EXERCISE DIRECTIONS: In the listing below, locate the lines that hold "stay" and copy them.
= Beginning of Section =
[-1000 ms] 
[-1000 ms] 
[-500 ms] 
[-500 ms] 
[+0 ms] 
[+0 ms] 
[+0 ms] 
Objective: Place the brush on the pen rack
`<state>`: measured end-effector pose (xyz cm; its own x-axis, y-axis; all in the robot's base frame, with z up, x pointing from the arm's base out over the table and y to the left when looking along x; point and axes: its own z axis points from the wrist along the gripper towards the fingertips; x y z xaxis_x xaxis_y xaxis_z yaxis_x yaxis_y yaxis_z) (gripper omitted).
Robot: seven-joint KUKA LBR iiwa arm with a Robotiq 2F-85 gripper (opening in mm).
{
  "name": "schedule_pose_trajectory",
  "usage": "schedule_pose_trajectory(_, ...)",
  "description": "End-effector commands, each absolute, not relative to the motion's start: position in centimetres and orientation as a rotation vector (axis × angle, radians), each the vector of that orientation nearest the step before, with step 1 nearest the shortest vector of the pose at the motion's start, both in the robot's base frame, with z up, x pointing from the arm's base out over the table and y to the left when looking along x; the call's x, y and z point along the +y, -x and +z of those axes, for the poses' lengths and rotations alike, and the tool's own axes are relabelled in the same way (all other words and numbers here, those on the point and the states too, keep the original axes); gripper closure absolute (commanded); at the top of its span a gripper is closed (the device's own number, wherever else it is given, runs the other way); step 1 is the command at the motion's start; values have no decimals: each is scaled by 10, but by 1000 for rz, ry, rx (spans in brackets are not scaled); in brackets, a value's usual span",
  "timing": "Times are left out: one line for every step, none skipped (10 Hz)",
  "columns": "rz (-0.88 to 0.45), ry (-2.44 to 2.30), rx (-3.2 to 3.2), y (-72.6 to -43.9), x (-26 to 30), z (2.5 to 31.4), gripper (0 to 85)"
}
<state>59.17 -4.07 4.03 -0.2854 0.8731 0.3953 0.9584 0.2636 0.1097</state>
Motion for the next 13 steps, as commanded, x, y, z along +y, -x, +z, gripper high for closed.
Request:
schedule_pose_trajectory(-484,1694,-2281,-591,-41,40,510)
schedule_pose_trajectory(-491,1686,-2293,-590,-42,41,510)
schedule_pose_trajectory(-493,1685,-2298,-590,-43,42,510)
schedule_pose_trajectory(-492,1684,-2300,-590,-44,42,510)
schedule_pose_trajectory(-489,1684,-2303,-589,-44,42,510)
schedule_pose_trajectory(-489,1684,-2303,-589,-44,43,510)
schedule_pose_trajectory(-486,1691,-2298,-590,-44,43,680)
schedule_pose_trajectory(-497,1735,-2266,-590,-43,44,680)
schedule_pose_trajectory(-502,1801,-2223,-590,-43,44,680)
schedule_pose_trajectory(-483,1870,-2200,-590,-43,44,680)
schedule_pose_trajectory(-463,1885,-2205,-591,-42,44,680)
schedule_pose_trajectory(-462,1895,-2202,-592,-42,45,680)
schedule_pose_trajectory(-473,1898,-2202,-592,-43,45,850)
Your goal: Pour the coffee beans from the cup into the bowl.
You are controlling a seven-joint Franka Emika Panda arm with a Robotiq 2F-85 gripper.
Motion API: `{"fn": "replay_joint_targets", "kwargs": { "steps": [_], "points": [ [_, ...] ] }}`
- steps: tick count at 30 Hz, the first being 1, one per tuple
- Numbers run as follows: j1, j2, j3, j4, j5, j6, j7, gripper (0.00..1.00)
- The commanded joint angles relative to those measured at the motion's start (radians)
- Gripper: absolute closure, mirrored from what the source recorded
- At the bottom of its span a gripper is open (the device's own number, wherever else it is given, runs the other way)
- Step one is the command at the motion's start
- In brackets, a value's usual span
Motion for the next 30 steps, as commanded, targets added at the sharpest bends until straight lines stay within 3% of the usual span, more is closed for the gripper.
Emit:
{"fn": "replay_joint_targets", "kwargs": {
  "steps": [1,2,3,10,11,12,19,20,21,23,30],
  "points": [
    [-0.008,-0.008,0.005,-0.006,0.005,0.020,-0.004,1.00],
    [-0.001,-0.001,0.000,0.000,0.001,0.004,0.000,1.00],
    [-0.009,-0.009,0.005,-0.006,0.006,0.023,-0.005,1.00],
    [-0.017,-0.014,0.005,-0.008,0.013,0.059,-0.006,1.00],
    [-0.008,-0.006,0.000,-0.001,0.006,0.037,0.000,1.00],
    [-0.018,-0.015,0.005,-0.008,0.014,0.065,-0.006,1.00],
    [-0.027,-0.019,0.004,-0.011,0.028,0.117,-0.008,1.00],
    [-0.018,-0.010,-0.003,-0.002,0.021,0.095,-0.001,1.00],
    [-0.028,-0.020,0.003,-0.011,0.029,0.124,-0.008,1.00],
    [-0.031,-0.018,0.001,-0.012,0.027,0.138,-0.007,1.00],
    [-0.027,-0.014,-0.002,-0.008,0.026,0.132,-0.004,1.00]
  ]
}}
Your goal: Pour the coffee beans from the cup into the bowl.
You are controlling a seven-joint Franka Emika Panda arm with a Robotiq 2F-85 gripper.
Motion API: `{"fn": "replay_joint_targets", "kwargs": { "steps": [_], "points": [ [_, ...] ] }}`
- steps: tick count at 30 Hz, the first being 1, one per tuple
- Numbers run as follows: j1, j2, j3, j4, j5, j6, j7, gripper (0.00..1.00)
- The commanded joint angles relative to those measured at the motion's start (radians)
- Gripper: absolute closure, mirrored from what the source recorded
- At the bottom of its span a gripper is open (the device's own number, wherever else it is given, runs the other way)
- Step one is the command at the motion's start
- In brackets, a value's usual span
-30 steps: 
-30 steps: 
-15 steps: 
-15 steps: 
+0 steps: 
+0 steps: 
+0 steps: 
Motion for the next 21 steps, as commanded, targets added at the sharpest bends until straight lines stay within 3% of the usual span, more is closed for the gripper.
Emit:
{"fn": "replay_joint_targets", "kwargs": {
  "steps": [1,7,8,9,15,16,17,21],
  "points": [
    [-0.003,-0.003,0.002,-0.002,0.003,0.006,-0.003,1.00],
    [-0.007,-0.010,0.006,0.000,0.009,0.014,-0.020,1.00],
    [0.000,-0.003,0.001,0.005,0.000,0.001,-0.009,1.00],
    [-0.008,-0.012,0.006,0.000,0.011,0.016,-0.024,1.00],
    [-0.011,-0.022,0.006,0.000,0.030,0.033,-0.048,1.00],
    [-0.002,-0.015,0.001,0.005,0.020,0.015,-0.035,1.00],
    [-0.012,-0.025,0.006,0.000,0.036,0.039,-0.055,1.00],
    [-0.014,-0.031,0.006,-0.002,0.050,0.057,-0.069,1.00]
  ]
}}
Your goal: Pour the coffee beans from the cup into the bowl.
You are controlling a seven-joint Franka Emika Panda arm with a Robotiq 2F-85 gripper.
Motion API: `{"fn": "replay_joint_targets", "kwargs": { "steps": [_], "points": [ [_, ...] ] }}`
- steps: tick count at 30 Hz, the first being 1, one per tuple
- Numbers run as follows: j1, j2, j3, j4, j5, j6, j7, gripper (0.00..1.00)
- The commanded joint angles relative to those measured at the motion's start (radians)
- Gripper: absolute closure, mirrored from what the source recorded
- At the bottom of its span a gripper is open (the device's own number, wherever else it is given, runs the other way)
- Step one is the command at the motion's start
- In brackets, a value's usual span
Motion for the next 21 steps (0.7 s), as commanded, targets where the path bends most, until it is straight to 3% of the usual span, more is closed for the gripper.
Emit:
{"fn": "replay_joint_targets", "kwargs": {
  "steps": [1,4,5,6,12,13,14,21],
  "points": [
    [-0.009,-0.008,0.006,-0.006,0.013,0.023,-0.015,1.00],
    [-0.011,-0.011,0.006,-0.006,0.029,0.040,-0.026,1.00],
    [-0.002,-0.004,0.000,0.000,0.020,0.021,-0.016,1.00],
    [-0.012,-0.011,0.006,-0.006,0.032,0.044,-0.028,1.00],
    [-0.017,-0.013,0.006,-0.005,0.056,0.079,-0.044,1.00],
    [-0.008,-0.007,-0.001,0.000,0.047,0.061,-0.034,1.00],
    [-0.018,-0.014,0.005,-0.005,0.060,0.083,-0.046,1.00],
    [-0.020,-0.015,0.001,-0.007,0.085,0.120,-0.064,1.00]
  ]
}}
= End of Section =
SOLUTION TO THE PROBLEM:
Motion for the next 30 steps, as commanded, targets added at the sharpest bends until straight lines stay within 3% of the usual span, more is closed for the gripper.
Motion for the next 21 steps, as commanded, targets added at the sharpest bends until straight lines stay within 3% of the usual span, more is closed for the gripper.

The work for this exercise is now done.